**ABOUT THIS TASK:** Copy every entry exactly as it reads and exclude whatever pictures appear.

**RECORDS FOR PROCESSING:**

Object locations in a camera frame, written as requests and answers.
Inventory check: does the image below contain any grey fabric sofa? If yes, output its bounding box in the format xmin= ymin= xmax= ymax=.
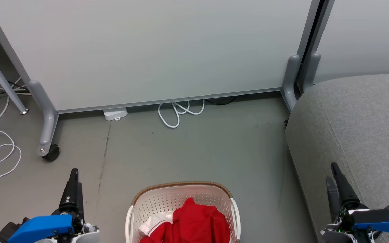
xmin=285 ymin=73 xmax=389 ymax=243

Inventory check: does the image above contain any red and white garment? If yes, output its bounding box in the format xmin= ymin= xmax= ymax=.
xmin=139 ymin=198 xmax=231 ymax=243

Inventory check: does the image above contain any long thin white cable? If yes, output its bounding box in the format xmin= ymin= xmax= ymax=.
xmin=0 ymin=88 xmax=22 ymax=183

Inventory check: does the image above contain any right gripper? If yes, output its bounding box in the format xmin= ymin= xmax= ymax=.
xmin=321 ymin=162 xmax=376 ymax=243

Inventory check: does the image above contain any large white partition panel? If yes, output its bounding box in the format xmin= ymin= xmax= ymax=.
xmin=0 ymin=0 xmax=320 ymax=161

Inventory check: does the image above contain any looped white cable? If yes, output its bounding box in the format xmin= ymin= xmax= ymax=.
xmin=157 ymin=100 xmax=205 ymax=129

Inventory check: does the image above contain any white power strip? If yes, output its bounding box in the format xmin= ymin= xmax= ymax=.
xmin=103 ymin=108 xmax=128 ymax=122

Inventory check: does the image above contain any black cable bundle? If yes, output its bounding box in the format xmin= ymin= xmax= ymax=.
xmin=0 ymin=79 xmax=30 ymax=116

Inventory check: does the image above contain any narrow white partition panel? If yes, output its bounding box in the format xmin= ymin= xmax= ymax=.
xmin=297 ymin=0 xmax=389 ymax=96

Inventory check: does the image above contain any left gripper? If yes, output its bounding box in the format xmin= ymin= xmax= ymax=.
xmin=50 ymin=168 xmax=100 ymax=243

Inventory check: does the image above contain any black cable under partition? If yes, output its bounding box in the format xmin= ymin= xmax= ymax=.
xmin=205 ymin=96 xmax=239 ymax=106

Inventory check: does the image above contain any white perforated laundry basket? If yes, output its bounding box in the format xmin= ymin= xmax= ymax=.
xmin=125 ymin=182 xmax=241 ymax=243

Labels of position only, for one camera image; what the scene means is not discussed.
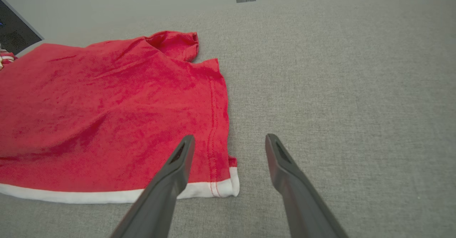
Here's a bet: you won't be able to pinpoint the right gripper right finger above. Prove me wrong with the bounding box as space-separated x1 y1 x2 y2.
265 134 349 238

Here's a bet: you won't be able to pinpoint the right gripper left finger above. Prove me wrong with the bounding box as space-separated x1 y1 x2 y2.
110 135 196 238

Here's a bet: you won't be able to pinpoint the red shorts white trim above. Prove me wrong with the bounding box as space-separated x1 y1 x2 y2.
0 31 240 205

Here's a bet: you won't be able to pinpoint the red shirt white sleeves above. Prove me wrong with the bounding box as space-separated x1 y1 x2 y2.
0 49 17 70

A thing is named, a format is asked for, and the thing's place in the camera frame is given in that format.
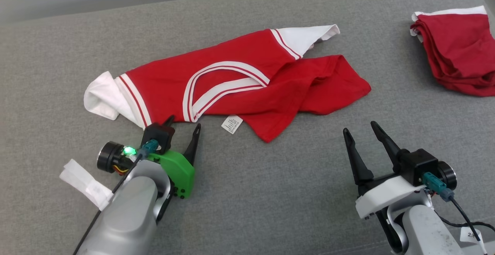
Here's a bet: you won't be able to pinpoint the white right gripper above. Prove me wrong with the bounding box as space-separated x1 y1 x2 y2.
343 121 458 220

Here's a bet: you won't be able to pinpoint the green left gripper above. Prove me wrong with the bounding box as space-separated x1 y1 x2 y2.
97 115 202 200

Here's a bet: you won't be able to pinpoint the red jersey with white trim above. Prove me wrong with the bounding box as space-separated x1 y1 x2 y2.
84 24 372 144

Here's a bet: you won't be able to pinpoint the red shorts with white stripe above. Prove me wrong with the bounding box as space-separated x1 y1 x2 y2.
410 5 495 97

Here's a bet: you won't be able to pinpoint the white tape tag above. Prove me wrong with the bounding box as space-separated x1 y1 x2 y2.
59 159 115 211

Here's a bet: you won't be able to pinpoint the small white paper label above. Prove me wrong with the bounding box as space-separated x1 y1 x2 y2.
459 228 483 243

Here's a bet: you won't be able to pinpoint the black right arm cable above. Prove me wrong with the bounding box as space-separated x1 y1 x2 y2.
421 171 495 255

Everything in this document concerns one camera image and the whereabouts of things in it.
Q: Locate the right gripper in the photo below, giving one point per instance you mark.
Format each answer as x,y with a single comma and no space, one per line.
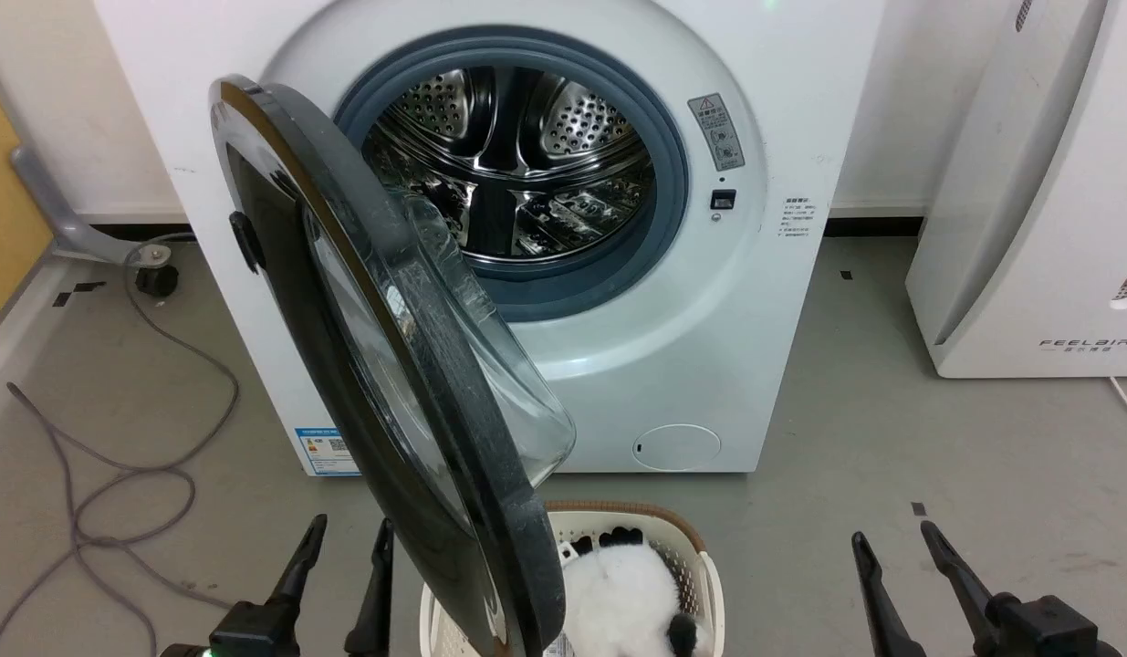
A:
1109,651

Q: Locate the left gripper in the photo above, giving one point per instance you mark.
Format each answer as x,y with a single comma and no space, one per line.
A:
189,651

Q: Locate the black round washing machine door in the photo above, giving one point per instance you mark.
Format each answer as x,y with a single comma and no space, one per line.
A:
417,383

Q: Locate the white front-load washing machine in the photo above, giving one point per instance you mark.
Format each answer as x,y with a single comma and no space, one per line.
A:
727,347

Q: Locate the cream plastic laundry basket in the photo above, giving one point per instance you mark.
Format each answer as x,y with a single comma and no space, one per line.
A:
686,557

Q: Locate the black and white plush panda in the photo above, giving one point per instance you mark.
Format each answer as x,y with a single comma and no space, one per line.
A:
622,602

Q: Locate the white air purifier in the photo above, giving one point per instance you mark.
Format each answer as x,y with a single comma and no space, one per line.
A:
1047,228

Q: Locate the grey metal stand leg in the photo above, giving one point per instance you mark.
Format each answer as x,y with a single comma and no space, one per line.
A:
66,228

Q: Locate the yellow wooden panel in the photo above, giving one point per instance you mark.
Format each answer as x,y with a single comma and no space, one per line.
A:
2,219

**SOLUTION FOR THIS EXERCISE:**
Object locations in a camera frame, written as requests and answers.
Inventory check: does the image below contain any grey fabric sofa? If yes, output its bounding box in the format xmin= ymin= xmax= ymax=.
xmin=285 ymin=73 xmax=389 ymax=243

Inventory check: does the image above contain any red and white garment? If yes, output its bounding box in the format xmin= ymin= xmax= ymax=.
xmin=139 ymin=198 xmax=231 ymax=243

Inventory check: does the image above contain any long thin white cable? If yes, output its bounding box in the format xmin= ymin= xmax= ymax=.
xmin=0 ymin=88 xmax=22 ymax=183

Inventory check: does the image above contain any right gripper? If yes, output its bounding box in the format xmin= ymin= xmax= ymax=.
xmin=321 ymin=162 xmax=376 ymax=243

Inventory check: does the image above contain any large white partition panel? If yes, output its bounding box in the format xmin= ymin= xmax= ymax=.
xmin=0 ymin=0 xmax=320 ymax=161

Inventory check: does the image above contain any looped white cable? If yes, output its bounding box in the format xmin= ymin= xmax= ymax=.
xmin=157 ymin=100 xmax=205 ymax=129

Inventory check: does the image above contain any white power strip? If yes, output its bounding box in the format xmin= ymin= xmax= ymax=.
xmin=103 ymin=108 xmax=128 ymax=122

Inventory check: does the image above contain any black cable bundle? If yes, output its bounding box in the format xmin= ymin= xmax= ymax=.
xmin=0 ymin=79 xmax=30 ymax=116

Inventory check: does the image above contain any narrow white partition panel? If yes, output its bounding box in the format xmin= ymin= xmax= ymax=.
xmin=297 ymin=0 xmax=389 ymax=96

Inventory check: does the image above contain any left gripper? If yes, output its bounding box in the format xmin= ymin= xmax= ymax=.
xmin=50 ymin=168 xmax=100 ymax=243

Inventory check: does the image above contain any black cable under partition? If yes, output its bounding box in the format xmin= ymin= xmax= ymax=.
xmin=205 ymin=96 xmax=239 ymax=106

Inventory check: does the image above contain any white perforated laundry basket? If yes, output its bounding box in the format xmin= ymin= xmax= ymax=.
xmin=125 ymin=182 xmax=241 ymax=243

Labels of position only, for one camera image; what the scene means is not discussed.
Here's a bet: you won't be able to pinpoint the right gripper right finger above. Prove me wrong with the bounding box as space-separated x1 y1 x2 y2.
265 134 349 238

Here's a bet: you won't be able to pinpoint the right gripper left finger above. Prove me wrong with the bounding box as space-separated x1 y1 x2 y2.
110 135 196 238

Here's a bet: you won't be able to pinpoint the red shorts white trim above. Prove me wrong with the bounding box as space-separated x1 y1 x2 y2.
0 31 240 205

Here's a bet: you won't be able to pinpoint the red shirt white sleeves above. Prove me wrong with the bounding box as space-separated x1 y1 x2 y2.
0 49 17 70

A thing is named, a format is asked for, and the thing's place in the camera frame is given in that format.
Here's a bet: you won't be able to pinpoint the white right gripper above. Prove me wrong with the bounding box as space-separated x1 y1 x2 y2.
343 121 458 220

Here's a bet: you won't be able to pinpoint the green left gripper above. Prove me wrong with the bounding box as space-separated x1 y1 x2 y2.
97 115 202 200

Here's a bet: you won't be able to pinpoint the red jersey with white trim above. Prove me wrong with the bounding box as space-separated x1 y1 x2 y2.
84 24 372 144

Here's a bet: you won't be able to pinpoint the red shorts with white stripe above. Prove me wrong with the bounding box as space-separated x1 y1 x2 y2.
410 5 495 97

Here's a bet: you won't be able to pinpoint the white tape tag above. Prove me wrong with the bounding box as space-separated x1 y1 x2 y2.
59 159 115 211

Here's a bet: you won't be able to pinpoint the small white paper label above. Prove me wrong with the bounding box as space-separated x1 y1 x2 y2.
459 228 483 243

Here's a bet: you won't be able to pinpoint the black right arm cable above. Prove me wrong with the bounding box as space-separated x1 y1 x2 y2.
421 171 495 255

Everything in this document concerns one camera image and the whereabouts of things in it.
Q: Locate the right gripper in the photo below, giving one point per instance you mark.
Format each answer as x,y with a single comma and no space, one per line.
A:
1109,651

Q: Locate the left gripper in the photo above, giving one point per instance you mark.
Format each answer as x,y with a single comma and no space, one per line.
A:
189,651

Q: Locate the black round washing machine door in the photo above, giving one point per instance you mark.
Format each answer as x,y with a single comma and no space, one per line.
A:
417,383

Q: Locate the white front-load washing machine in the photo above, giving one point per instance you mark.
Format each answer as x,y with a single comma and no space, one per line.
A:
727,347

Q: Locate the cream plastic laundry basket in the photo above, giving one point per instance you mark.
Format each answer as x,y with a single comma and no space, one per line.
A:
686,557

Q: Locate the black and white plush panda in the photo above, giving one point per instance you mark.
Format each answer as x,y with a single comma and no space, one per line.
A:
622,602

Q: Locate the white air purifier in the photo above, giving one point per instance you mark.
Format each answer as x,y with a single comma and no space, one per line.
A:
1047,228

Q: Locate the grey metal stand leg in the photo above, giving one point per instance you mark.
Format each answer as x,y with a single comma and no space, one per line.
A:
66,228

Q: Locate the yellow wooden panel in the photo above, giving one point per instance you mark.
Format each answer as x,y with a single comma and no space, one per line.
A:
2,219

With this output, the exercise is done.